12.30.2010

keep yer pants on it's an old radio show

There was a good long stretch of history from about the time of the French Revolution up to just the last few years when menfolk didn't bother wearing uncomfortable clothes unless there was a wedding on. Putting on clothes with built in pain was at last seen as silly. The men said, "down with these ridiculous shoes, heavy wigs, and idiot britches of the court of Versailles!" and it was good. Then came low rise pants.

I'm not one to show the space below my navel in public so when I try on pants these days I like them to cover all that. Lately it has become a weird dream where you're trying to get all the wiggling fuzzy caterpillars into an ever smaller bag, but they keep getting out and there are ever more crawling around freaking out the onlookers. And I'm not even trying those labeled "low rise". Even the pants that are supposed to be "regular" have more and more make-believe ballroom too. Every top button is going south and more hairy backsides are being introduced to the sunshine in spite of most folks' desire to keep all that under wraps. Fashion, you cruel master.

And this, at last, brings me to my anecdote, all this about an old radio show, and what it has to do with dad. Following a recent pants buying excursion I complained about the shrinking space in all the pants, and my bellyaching briefly raised the dead. By way of mom, dad delivered one more lost gem of wisdom. Mom said, "Your dad called it the make-believe ball room." We laughed and then I had to ask where that came from as I had never heard him say this. The expression is funny enough by itself but learning the reference to a real radio program (and movie, that's the poster above) makes the gag all the more alive. The Make-Believe Ballroom started as an early stab at putting recorded music on the radio. It seems that the record publishers were loath to let radio have the rights to the recordings for fear that people would stop buying phonographs and the plastic platters that held the recordings (I know, I know, most of the people who will remember when music came on a plastic disk are dead now... by the way, they were black or sometimes in wild colors and later they were smaller and clear with a rainbow sheen). In 1935 Martin Block, an announcer on WNEW in New York, used records to fill some down time. Eventually the record companies found that playing recordings on the radio could encourage sales and Block's fooling around became the long running radio show Make-Believe Ballroom where you could tune in and, get this, make-believe you were in a ballroom... HA! And later it became a movie too. Huh... a movie from a radio show? I guess it beats writing novels and movie scripts from video games.

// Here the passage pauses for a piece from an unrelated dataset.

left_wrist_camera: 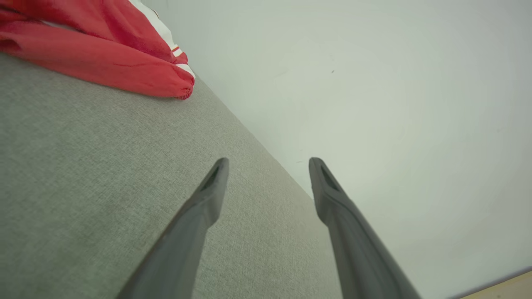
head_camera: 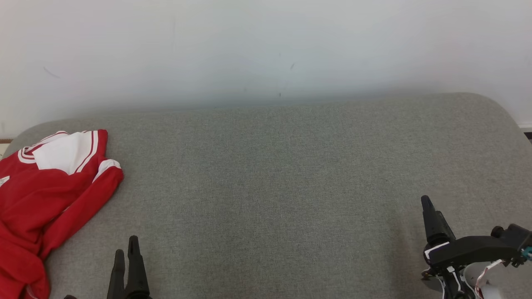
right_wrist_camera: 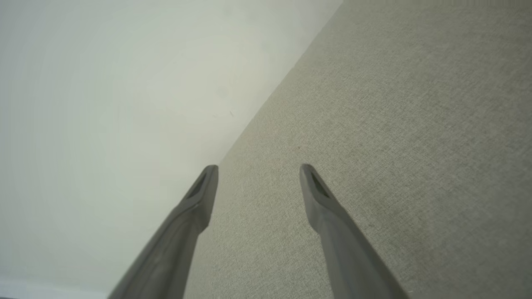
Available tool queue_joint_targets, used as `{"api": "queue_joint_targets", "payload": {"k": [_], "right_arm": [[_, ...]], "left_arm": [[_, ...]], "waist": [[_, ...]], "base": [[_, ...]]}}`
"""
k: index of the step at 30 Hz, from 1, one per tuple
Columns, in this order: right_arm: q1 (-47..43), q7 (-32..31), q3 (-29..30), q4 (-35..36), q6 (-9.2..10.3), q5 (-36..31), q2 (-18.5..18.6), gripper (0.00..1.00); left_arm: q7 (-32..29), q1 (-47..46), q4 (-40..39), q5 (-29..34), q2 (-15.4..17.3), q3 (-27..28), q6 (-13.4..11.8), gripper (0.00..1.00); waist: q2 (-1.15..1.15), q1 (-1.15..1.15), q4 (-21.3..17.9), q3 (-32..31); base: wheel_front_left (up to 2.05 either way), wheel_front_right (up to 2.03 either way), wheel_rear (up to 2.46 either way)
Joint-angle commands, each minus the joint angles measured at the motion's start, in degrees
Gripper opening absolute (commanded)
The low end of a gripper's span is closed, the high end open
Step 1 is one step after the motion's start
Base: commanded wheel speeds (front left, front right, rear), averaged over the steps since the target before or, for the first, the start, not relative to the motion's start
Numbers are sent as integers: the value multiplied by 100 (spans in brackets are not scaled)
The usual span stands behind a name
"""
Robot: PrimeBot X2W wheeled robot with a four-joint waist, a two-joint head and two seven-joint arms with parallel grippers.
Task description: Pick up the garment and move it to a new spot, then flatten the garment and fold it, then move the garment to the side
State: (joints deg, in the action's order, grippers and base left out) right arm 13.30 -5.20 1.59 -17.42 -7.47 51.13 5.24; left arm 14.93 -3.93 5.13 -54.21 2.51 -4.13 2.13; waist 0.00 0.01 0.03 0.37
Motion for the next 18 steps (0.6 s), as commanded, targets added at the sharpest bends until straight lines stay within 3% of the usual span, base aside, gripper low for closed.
{"api": "queue_joint_targets", "payload": {"k": [1,18], "right_arm": [[31,106,-128,143,-2,-291,49,100],[-70,684,-793,288,-2,-2200,55,100]], "left_arm": [[5,8,-129,333,25,45,-46,100],[8,194,-278,2442,104,30,-515,100]], "waist": [[0,-1,-1,-2],[0,-1,8,-27]], "base": [[0,0,0],[0,0,0]]}}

I was aware that dad never wore denim, Levis' or otherwise, or at least extraordinarily rarely. Turns out this was all because of the Make-Believe Ballroom. I guess he had more trouble with this than ever occurred to me. I've been wearing denim for at least 35 years and it has only been the last few years with the shrinking fly that it has become a problem for me. Hmmm. You know what? I just made the connection to those terry cloth bath skirts dad preferred to wear around the house. I won't claim that dad was a Leonardo DaVinci but he was a mad engineer and had to do things his own way in spite of convention and social norms much like the old Italian. So where there wasn't the social requirement for pants, that is... at home, he generally wore... no pants. Sometimes baggy underwear did the trick, sometimes it was a bath skirt (for the uninitiated this is just a towel equipped with Velcro or snaps so it hangs on one's waist), other times it was nothing at all.

Hence the occasional klaxon call, "dad! put some pants on! we have visitors."

I still manage to find pants with Mad Hot Ballroom instead of the imaginary kind but those pants are getting fewer and farther between. I hope the menfolk won't be talked into the kind of madness that some womenfolk seem to be willing to put up with.

Oh, and by the way ladies, it's been said before but it bears repeating... men don't care what you wear. If you are naked and smiling it beats the pants off any fashion.

12.25.2010

creativity and paper snow balls

Yes, yes, it's been a while since I posted that first little bit and I swear I plan to pick this up and start writing bits about my pop and all the odd things that came along for the ride but first a tidbit about creativity.

The clan had a family dinner last night and my eight year old nephew was in attendance. He had brought with him a small clone trooper action figure to keep himself entertained while the adults gabbed. He got a hold of some white tissue paper from a gift bag and put it to quick use in what has to be the most surprisingly creative thing I have seen in a while. He balled up two small bits of the paper so that they would just fit into the permanently curled mitts of the clone trooper where ostensibly it was intended to hold a plasma rifle or destructo bomb or the like. Then he mashed up the rest of the paper to make a snow field, put the trooper in the middle, and hollered, "Snow ball fight!"

HA!

I know this will sound like a dumb little thing to most folks (not that anyone is reading yet anyhow) but I was slack jawed. I'm getting old and it feels like creativity is harder to come by these days, so this little display tickled my make-something-out-of-nothing bone.

I need to spend more time drawing cartoons and gluing lint to toothpicks.